At its worst, modern feminism can breed a sense of grandiosity—the belief that women are morally superior and, therefore, justified in their treatment of men. This inflated sense of self-righteousness allows women to rationalize behaviors that are harmful, manipulative, or even predatory. It also insulates them from critique, as any questioning of their motives can be deflected as misogyny or an attempt to undermine their empowerment.

This is where enantiodromia fully comes into play. What began as a movement for equality has now, in some cases, become a platform for superiority. The very behaviors feminism once sought to dismantle—dominance, control, and manipulation—are now being exhibited by the movement’s most vocal advocates. The extreme pursuit of power over the opposite sex is bound to backfire, leading to further polarization and conflict.

Feminism’s Path Forward: Healing, Not Blaming

If feminism is to reclaim its original purpose and create lasting change, it must shift away from the blame game and toward a more integrated, healing approach. This means acknowledging the wounds women carry without turning men into perpetual scapegoats. It means embracing the complexity of human relationships, where both genders have roles to play in healing each other’s pain.

Jung’s concept of individuation—the process of becoming whole—requires that we face our shadows, those hidden parts of ourselves that we project onto others. For feminism to evolve, women must confront their shadows, the unresolved father wounds, the suppressed anger, and the fear of vulnerability. Only by doing so can we move beyond the divisive narrative that pits men and women against each other and toward a vision of partnership and mutual respect.
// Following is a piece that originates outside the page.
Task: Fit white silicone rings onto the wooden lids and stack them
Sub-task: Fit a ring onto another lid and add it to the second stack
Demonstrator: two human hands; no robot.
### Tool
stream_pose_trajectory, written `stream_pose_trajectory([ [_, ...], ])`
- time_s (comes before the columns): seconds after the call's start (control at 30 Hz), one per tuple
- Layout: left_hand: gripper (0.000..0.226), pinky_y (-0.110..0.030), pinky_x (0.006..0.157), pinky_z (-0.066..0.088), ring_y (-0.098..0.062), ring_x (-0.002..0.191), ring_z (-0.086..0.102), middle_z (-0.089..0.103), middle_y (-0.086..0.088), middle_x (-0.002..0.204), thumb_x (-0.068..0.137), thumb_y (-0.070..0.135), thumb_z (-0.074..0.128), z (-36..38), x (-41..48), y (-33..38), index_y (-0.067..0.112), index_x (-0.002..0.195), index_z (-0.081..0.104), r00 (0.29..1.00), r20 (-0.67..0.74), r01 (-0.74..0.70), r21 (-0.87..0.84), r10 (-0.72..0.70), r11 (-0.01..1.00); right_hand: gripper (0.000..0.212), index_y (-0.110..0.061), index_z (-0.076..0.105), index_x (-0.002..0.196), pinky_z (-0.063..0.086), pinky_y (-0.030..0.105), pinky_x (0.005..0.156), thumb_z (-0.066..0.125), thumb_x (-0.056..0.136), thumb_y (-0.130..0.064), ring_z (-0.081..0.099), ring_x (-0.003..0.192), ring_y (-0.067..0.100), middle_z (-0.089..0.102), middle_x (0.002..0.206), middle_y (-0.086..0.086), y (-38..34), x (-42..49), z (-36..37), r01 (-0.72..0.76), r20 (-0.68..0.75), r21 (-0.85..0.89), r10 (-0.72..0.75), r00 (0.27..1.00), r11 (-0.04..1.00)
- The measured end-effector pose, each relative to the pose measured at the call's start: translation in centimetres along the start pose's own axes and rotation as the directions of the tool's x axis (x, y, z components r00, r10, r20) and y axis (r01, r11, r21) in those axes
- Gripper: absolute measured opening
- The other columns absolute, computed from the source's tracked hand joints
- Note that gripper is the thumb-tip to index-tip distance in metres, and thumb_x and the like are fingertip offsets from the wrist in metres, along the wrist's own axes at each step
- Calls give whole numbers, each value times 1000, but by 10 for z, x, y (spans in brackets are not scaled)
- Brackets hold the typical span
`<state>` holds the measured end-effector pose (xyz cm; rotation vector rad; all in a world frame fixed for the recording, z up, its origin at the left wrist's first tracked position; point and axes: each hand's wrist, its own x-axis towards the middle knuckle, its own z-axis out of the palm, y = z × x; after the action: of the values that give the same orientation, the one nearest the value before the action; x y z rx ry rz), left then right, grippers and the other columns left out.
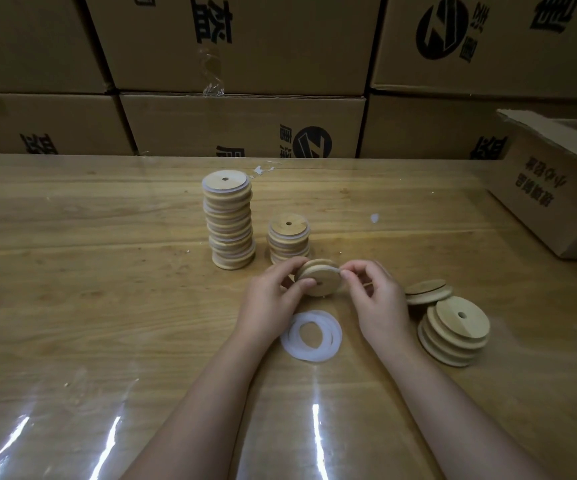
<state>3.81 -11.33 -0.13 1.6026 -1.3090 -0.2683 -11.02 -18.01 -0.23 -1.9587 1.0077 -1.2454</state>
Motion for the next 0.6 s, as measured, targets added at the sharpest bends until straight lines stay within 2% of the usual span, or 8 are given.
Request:
stream_pose_trajectory([
  [0.2, 32, -8, 64, 39, 7, 72, 54, 58, 23, 89, 80, 24, 71, 3, -1, -2, 20, 111, 67, 1000, -17, 3, 46, -2, 999, 10, -13, 63, 89, 41, 18, 72, 55, 90, -8, 54, 83, 7, 59, 86, -6, -2, -1, -1, 34, 23, -44, -33, 999, 998],
  [0.37, 30, -20, 66, 44, 0, 69, 54, 65, 13, 94, 81, 26, 70, 5, -1, -2, 22, 111, 66, 1000, -8, -11, 80, 12, 997, 11, -9, 61, 89, 41, 28, 75, 52, 91, -3, 55, 86, 16, 58, 87, -2, -3, -1, -2, 56, 25, -88, -54, 998, 995],
  [0.5, 30, -25, 67, 46, -5, 72, 55, 65, 12, 95, 82, 27, 69, 5, 0, -2, 22, 112, 66, 1000, -4, -6, 97, 6, 995, 11, -11, 60, 90, 37, 24, 74, 51, 91, -5, 53, 87, 14, 57, 87, -5, -3, -1, -1, 18, 30, -92, -15, 999, 996],
  [0.6, 29, -26, 69, 46, -7, 73, 56, 66, 11, 94, 83, 25, 69, 4, 1, -3, 21, 111, 66, 1000, 23, 16, 59, -18, 998, 10, -19, 60, 90, 39, 14, 70, 54, 91, -12, 56, 84, 8, 62, 88, -7, -2, -1, -1, -57, 40, -18, 58, 998, 998],
])
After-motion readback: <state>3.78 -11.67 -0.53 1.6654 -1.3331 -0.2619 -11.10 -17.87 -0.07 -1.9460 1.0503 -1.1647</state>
A Call for Conscious Reflection

The current feminist movement is at a crossroads. Will it continue to project its collective wounds onto men, or will it evolve into a force for true healing and equality? Jung’s concept of enantiodromia reminds us that when we push too far in one direction, the opposite is bound to emerge. Perhaps the time has come for the pendulum to swing back toward balance, where both men and women can engage in conscious, reflective dialogue, working together to heal the wounds of the past and create a future grounded in mutual respect and understanding.
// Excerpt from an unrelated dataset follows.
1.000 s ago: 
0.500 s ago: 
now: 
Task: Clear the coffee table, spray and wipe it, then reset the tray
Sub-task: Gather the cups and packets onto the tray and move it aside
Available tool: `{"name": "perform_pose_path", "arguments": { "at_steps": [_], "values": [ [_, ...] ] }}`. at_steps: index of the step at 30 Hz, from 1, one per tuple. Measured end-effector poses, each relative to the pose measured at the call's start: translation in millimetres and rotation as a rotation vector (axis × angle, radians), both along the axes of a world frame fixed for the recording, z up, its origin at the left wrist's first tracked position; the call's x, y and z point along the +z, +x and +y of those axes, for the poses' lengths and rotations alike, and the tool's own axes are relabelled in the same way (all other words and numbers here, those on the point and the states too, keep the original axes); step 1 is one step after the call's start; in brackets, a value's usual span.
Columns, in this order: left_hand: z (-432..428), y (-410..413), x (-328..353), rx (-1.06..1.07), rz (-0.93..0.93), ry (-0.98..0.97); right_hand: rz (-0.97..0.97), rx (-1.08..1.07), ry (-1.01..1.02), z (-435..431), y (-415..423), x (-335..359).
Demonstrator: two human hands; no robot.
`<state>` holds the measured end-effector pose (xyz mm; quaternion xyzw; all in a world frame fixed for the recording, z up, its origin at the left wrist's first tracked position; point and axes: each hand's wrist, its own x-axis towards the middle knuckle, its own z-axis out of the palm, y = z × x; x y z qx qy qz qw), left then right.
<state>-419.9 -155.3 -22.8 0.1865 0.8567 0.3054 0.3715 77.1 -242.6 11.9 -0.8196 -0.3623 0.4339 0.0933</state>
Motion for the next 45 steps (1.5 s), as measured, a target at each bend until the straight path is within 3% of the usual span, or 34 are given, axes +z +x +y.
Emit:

If feminism continues on its current path of blame, it risks alienating the very men who are essential to its progress. But if it can embrace the hard work of self-reflection, it has the potential to become a transformative force that not only empowers women but heals the relationship between the sexes. In the end, the question we must ask ourselves is: Do we want justice, or do we want healing? The answer will determine the future of feminism and the balance of power between men and women for generations to come.